Yeah, that’s going to be quite a challenge. Oof. With all of this stuff going on, you can understand why DARPA suggests “heterogeneous agents,” because this is all likely to be too much for any one system to manage on its own. And by system, we mean robot, of course—we’re expecting to see robots that drive, walk, fly, and perhaps even jump or climb all working together as part of a single team to complete the challenge objectives. 

This brings us to the teams themselves. We’ll have a separate article on this up today, but so far there are nine qualified teams that will be participating in the SubT integration exercise (STIX). To qualify, teams had to describe their technical approach to autonomy (high-level software architecture, human interfaces), perception (sensors, software, degraded sensing approach), networking (hardware, software, radio frequency spectrum), and mobility (number of platforms, types of platforms, fuel sources, safety considerations). They also had to submit a YouTube video, many of which we’ve managed to dig up, showing that their systems would respond to an e-stop, autonomously move over a short course, and autonomously identify at least three artifacts.

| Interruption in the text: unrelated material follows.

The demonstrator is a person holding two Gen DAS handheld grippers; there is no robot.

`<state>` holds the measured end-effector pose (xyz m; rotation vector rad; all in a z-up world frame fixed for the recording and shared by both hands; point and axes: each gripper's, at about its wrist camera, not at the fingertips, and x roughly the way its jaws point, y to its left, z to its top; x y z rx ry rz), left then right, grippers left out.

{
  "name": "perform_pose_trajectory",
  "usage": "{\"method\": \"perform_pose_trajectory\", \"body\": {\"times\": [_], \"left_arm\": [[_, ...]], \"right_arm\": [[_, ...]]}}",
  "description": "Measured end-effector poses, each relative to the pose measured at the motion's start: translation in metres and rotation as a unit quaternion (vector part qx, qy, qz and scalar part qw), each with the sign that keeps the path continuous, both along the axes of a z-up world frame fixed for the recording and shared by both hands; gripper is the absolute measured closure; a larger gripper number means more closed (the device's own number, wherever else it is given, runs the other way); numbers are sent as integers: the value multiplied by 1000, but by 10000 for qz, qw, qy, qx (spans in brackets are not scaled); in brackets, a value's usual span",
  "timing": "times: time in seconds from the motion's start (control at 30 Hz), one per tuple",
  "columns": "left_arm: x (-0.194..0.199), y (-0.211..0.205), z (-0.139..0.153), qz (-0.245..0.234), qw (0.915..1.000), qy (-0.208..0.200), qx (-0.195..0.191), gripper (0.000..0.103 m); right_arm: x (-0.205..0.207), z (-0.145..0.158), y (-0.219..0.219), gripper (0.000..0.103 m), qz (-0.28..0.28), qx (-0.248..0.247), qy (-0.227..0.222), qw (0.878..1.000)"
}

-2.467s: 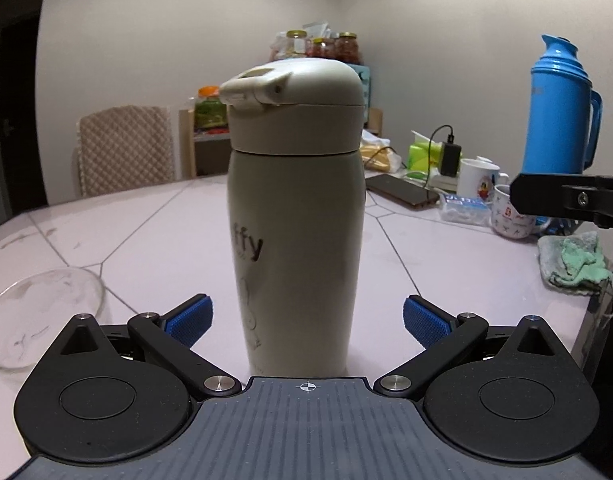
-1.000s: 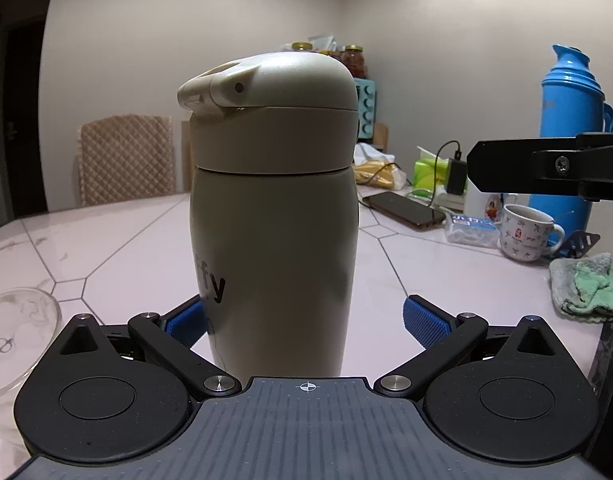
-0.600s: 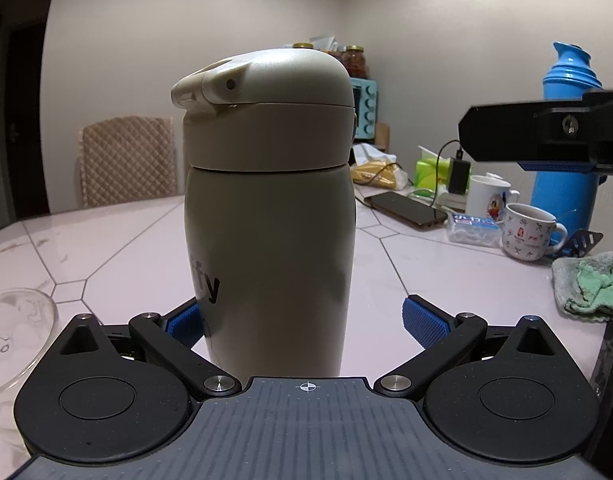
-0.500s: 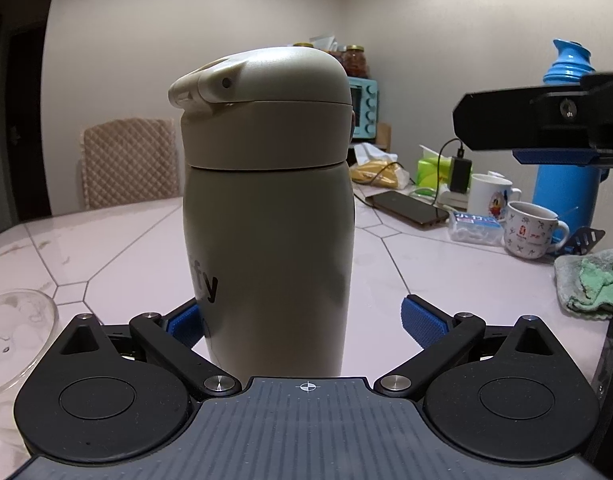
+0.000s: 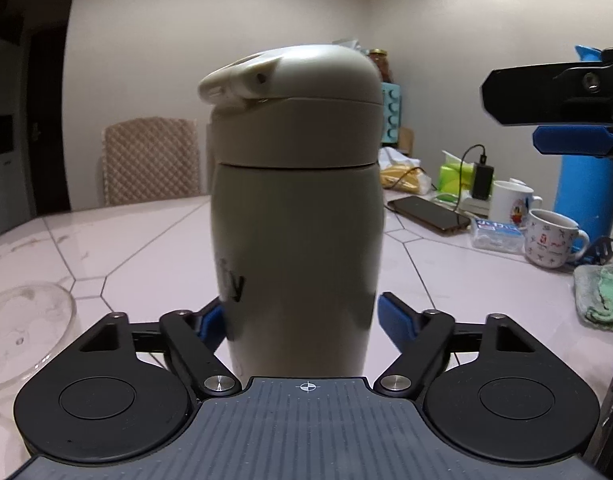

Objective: Unscrew bottle cap and pour
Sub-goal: 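Move the left gripper to the cream bottle body and close around it, then hold the bottle with the left gripper while the right gripper grasps the cap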

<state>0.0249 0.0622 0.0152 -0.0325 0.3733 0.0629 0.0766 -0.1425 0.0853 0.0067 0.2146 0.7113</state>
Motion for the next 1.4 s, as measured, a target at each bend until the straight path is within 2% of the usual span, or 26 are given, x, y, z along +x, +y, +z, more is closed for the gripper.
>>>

DARPA SubT artifactsTeams will have to search for, identify, and provide precise georeferenced locations for somewhere between 10 and 30 “artifacts,” including human survivors (mannequins), tools, and cellphones.Image: DARPA

There’s also a separate virtual track that teams can compete in without having to invest in any hardware at all. As with the DRC, it’s being run by OSRF/Open Robotics, and so far it looks like 13 teams are signed up. We’ll have more on the virtual track once things start happening later this year. And registration for both tracks is rolling, so it’s not too late to get involved.

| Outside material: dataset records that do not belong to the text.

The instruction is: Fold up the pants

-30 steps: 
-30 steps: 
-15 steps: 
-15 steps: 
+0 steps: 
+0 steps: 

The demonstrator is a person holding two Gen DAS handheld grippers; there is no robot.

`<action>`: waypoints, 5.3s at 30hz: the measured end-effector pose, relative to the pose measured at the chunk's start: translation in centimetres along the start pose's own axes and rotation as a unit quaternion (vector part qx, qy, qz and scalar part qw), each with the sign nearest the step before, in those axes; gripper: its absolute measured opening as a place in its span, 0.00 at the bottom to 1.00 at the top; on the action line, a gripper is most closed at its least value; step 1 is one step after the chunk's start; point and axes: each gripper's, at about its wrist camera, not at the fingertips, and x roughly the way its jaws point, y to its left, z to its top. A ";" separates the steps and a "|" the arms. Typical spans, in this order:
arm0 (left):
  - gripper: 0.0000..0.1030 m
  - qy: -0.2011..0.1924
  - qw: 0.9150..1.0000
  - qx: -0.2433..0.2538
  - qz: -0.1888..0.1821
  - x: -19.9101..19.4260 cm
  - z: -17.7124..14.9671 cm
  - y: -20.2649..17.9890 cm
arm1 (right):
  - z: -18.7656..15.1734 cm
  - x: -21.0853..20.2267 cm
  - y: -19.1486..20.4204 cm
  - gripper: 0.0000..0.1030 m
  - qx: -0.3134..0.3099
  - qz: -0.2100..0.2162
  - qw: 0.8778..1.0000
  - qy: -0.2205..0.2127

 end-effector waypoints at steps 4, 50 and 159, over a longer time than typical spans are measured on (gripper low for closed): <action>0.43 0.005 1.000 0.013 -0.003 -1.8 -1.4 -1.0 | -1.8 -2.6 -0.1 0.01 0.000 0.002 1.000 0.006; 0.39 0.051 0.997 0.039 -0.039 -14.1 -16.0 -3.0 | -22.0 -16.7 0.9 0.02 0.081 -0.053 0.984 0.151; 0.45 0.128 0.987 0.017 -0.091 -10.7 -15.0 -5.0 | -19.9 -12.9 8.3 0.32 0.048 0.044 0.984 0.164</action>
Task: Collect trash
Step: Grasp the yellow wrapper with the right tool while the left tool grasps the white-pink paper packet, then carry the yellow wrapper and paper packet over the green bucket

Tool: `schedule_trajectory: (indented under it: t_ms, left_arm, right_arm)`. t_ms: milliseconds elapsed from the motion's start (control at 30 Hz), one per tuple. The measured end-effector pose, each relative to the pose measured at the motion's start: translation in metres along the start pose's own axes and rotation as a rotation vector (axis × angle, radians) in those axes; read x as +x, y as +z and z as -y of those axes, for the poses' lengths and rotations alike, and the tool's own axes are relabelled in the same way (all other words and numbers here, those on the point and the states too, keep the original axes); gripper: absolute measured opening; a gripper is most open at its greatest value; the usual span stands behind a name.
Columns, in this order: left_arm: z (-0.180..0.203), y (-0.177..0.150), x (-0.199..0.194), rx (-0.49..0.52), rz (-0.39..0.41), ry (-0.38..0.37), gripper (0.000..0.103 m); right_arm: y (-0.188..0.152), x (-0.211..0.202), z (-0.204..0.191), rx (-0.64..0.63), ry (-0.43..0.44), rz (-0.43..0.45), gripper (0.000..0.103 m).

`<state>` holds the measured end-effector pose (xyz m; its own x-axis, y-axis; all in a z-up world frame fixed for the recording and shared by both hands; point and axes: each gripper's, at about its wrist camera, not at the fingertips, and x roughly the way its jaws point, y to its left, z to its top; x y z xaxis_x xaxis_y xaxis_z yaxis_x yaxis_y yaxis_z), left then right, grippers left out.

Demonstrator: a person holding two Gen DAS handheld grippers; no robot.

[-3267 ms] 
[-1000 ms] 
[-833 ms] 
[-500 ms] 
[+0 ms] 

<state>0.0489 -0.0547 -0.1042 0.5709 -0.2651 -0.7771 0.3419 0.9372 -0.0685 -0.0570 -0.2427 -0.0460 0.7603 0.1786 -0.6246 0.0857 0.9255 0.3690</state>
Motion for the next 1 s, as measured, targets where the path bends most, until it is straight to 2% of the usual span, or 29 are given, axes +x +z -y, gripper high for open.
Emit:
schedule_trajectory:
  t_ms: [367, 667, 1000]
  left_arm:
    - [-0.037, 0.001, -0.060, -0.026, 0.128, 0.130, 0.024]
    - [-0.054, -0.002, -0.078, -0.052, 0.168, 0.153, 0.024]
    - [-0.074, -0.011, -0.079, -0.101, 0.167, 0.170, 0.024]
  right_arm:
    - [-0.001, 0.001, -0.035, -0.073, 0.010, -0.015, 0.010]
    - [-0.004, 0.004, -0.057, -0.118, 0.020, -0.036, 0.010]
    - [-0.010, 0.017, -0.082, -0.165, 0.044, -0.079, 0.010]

For now, the nine teams at STIX will be spending the weekend experimenting on a tunnel course similar (but not identical) to what they can expect for the tunnel circuit competition this August. Teams are getting a chance to experiment on a realistic course, while DARPA gets a chance to make sure that all of their testing infrastructure and whatnot works the way they need it to.

The (tentative) schedule from this point includes the August tunnel circuit competition, followed by the urban circuit competition in February 2020, and the cave circuit competition in August 2020. There will be another integration exercise in February 2021, and the final event will be August 2021. While this first integration exercise wasn’t public, the other events will be, and we’ve been told that DARPA is putting a significant amount of thought into how spectators like us will be able to follow what’s going on, and our guess is that we’ll hear more about that after STIX. We’ll also be following up with some of the individual teams after STIX, to get a sense of how things went, and learn more about how they’re approaching the challenge.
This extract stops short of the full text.